Ci sono altri dettagli che vanno menzionati. Il documento di cui ho parlato compare nella fotografia 67 del volume 1 del fascicolo già citato, il 10443-112. E’ molto particolare questo foglio, perché si nota facilmente che un foglietto più piccolo, della stessa epoca, fu incollato sopra all’altro. La parte relativa al caso SIFAR si trova nel documento sottostante. E’ come se avessero cercato di cancellarla, sovrapponendovi una delle relazioni sulla Misura Attiva “Romulus” che riguardava il caso Obermaier, il console tedesco che fu ingiustamente accusato dall’STB, con documenti falsi, di essere un ex gerarca di Hitler. Tuttavia, il foglio sovrapposto è più piccolo ed è per questo che è stato possibile leggere e tradurre quella frase, tra l’altro sottolineata a penna dall’STB, sul caso SIFAR. Si potrebbe intravedere qualcosa pure di ciò che c’è scritto sotto all’altro documento. Si scorgono alcuni nomi: Andreotti, Saragat, De Lorenzo e la frase iniziale del documento, sulla cui traduzione non sarei così sicuro, ma il senso potrebbe essere questo: “Tra i cifrari perduti c'è il volume di Saragat, di cui De Lorenzo commissionò personalmente la distruzione. Ma fu messo in salvo dalle mani della polizia e, presumibilmente, di Andreotti. Il volume di Saragat conteneva materiale eccellente sul fatto che, prima della rivoluzione del 1963, gli austriaci...” Sembra che il testo coperto parlasse dell’Alto Adige, perché si distingue nettamente la parola Tirolo.

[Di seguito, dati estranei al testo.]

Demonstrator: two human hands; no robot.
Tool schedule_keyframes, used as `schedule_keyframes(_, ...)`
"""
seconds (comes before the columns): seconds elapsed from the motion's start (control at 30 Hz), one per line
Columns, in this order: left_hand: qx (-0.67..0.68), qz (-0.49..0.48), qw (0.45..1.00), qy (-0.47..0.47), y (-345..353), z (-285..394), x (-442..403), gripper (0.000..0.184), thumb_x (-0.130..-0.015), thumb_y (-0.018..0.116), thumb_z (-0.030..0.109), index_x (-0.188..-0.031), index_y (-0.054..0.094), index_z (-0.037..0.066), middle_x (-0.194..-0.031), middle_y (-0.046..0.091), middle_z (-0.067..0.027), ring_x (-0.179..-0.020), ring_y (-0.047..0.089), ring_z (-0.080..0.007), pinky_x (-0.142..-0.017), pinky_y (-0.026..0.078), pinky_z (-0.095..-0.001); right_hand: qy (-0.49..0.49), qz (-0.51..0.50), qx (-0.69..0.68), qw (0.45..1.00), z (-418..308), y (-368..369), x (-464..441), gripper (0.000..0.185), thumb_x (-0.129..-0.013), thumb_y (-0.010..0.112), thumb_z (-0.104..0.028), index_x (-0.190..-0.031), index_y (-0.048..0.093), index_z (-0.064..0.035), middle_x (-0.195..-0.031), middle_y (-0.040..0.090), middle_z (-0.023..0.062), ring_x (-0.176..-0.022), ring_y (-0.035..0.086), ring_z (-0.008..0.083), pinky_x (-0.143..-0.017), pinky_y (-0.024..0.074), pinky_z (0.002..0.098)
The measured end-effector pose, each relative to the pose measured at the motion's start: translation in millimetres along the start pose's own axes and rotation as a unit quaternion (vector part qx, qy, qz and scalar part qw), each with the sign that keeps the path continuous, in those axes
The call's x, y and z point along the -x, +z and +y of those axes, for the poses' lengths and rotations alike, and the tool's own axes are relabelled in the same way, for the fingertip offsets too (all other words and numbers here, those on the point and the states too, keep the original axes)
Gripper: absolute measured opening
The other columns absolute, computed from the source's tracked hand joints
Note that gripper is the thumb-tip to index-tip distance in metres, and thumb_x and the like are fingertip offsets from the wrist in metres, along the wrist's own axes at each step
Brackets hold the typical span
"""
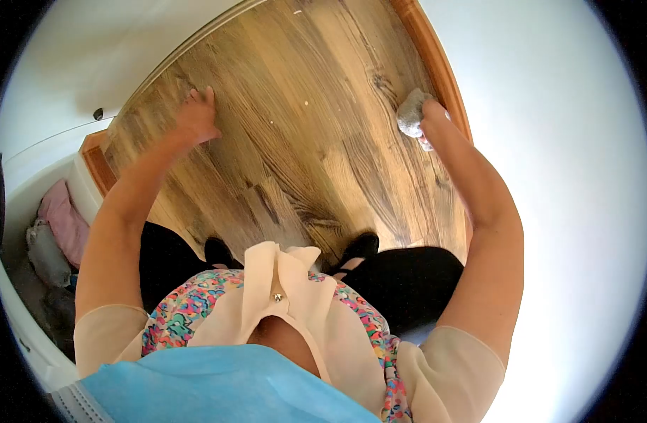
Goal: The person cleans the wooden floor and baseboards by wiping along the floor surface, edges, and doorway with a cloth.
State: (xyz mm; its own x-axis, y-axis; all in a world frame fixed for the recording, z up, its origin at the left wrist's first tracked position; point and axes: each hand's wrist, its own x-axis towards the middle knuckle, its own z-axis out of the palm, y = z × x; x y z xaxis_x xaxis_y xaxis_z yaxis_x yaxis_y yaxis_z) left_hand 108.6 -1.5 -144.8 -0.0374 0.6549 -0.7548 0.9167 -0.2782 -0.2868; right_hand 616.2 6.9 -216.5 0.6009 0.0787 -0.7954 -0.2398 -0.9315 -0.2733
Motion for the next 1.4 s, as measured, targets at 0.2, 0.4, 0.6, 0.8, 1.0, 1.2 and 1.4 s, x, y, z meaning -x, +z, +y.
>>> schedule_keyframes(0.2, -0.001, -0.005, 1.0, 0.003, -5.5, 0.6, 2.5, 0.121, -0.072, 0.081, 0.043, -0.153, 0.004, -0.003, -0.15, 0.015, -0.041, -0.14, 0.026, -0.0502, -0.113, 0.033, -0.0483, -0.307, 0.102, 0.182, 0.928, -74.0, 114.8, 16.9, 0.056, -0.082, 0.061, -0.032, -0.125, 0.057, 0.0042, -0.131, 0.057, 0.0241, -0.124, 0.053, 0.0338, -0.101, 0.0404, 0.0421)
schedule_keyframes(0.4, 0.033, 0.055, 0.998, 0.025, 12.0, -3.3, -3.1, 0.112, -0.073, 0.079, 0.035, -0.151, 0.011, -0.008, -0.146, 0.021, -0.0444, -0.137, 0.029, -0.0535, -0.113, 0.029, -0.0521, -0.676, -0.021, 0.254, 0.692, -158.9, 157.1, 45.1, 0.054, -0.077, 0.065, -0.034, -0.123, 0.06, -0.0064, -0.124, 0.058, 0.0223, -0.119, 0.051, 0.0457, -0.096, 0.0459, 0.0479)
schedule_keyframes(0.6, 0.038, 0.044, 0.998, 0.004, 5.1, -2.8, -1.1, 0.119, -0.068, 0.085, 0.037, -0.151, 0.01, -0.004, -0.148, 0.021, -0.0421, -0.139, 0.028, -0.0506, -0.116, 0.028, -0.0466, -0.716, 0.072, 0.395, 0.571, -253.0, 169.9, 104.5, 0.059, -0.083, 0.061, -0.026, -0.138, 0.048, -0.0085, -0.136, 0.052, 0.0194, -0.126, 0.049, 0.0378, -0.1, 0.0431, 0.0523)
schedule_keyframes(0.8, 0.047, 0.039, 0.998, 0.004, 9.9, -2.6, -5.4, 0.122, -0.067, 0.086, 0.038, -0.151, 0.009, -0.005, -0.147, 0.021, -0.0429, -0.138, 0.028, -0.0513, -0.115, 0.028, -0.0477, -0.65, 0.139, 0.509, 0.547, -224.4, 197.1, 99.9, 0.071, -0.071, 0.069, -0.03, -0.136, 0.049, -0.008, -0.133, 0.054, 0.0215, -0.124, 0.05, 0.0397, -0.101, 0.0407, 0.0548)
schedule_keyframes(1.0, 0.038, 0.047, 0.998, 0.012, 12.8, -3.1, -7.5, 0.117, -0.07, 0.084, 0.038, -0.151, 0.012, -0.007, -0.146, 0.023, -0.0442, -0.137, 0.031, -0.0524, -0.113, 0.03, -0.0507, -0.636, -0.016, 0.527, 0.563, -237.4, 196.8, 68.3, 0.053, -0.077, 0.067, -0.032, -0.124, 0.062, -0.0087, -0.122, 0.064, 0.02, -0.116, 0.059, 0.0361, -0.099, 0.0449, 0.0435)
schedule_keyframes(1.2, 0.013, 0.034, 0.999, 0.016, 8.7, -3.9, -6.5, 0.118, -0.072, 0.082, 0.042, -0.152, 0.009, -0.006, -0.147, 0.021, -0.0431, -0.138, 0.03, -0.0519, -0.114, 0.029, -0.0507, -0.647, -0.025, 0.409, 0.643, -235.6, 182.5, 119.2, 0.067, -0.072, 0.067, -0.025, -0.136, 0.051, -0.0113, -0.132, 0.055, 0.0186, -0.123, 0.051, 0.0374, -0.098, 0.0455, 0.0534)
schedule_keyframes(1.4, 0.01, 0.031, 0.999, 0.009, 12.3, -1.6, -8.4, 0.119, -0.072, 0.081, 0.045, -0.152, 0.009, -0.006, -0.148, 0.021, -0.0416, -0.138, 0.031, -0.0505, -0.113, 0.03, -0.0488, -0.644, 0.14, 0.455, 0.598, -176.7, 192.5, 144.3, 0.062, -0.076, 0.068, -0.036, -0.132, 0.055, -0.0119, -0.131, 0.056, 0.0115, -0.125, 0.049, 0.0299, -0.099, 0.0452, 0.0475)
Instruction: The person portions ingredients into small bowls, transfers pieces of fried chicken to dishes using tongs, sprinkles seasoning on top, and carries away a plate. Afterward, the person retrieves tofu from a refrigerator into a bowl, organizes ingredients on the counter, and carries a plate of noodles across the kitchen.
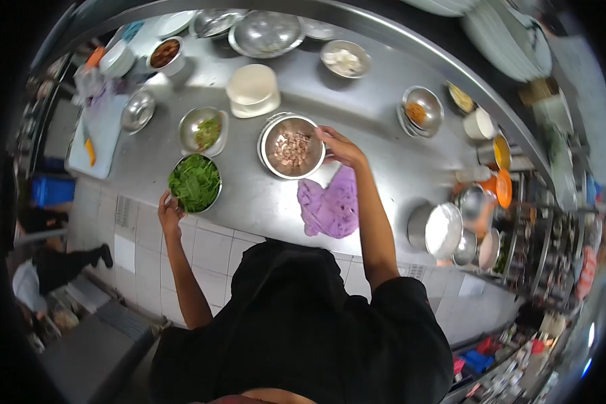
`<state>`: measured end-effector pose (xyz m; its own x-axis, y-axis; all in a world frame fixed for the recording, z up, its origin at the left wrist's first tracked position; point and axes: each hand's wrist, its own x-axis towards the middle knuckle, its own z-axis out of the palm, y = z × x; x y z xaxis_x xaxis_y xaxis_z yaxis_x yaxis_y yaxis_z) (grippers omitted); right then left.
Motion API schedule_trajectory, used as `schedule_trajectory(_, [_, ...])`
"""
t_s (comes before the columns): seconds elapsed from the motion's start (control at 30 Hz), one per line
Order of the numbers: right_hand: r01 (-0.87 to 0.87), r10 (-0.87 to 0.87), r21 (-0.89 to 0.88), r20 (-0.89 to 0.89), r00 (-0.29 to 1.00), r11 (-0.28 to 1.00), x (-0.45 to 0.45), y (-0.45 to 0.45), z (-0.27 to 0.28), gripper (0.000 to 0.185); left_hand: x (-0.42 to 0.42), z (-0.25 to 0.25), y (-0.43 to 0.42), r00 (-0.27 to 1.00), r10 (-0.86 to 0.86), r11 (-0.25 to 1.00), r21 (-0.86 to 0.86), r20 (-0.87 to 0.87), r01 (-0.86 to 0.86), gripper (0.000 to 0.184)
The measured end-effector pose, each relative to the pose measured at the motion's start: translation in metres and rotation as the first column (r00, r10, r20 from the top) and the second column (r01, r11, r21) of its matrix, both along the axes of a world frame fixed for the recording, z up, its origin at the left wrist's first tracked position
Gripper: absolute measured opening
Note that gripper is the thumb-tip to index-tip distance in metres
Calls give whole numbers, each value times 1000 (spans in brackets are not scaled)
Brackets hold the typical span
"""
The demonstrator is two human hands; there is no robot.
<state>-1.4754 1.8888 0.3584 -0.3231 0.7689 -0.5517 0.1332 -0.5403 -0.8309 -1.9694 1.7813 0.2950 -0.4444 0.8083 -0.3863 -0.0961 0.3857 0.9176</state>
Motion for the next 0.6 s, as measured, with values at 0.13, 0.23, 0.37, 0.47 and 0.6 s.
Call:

La Misura Attiva sul SIFAR resta quindi a margine di altre operazioni. Viene citata in altri documenti anche una seconda volta, poi sparisce, almeno dai fascicoli della Cecoslovacchia, che era un piccolo Stato satellite dell’URSS. Quindi il sospetto è che i giornalisti del settimanale L’Espresso, sia pure onestamente, fossero finiti nello sporco gioco della disinformazione sovietica.

1 commento:

  1. Ho chiesto all'archivio di Praga se, vista l'importanza della relazione, è possibile scollare il documento 23 da quello ben più rilevante che c'è sotto, ovvero il 24. Non credo che lo faranno ma tentar non nuoce.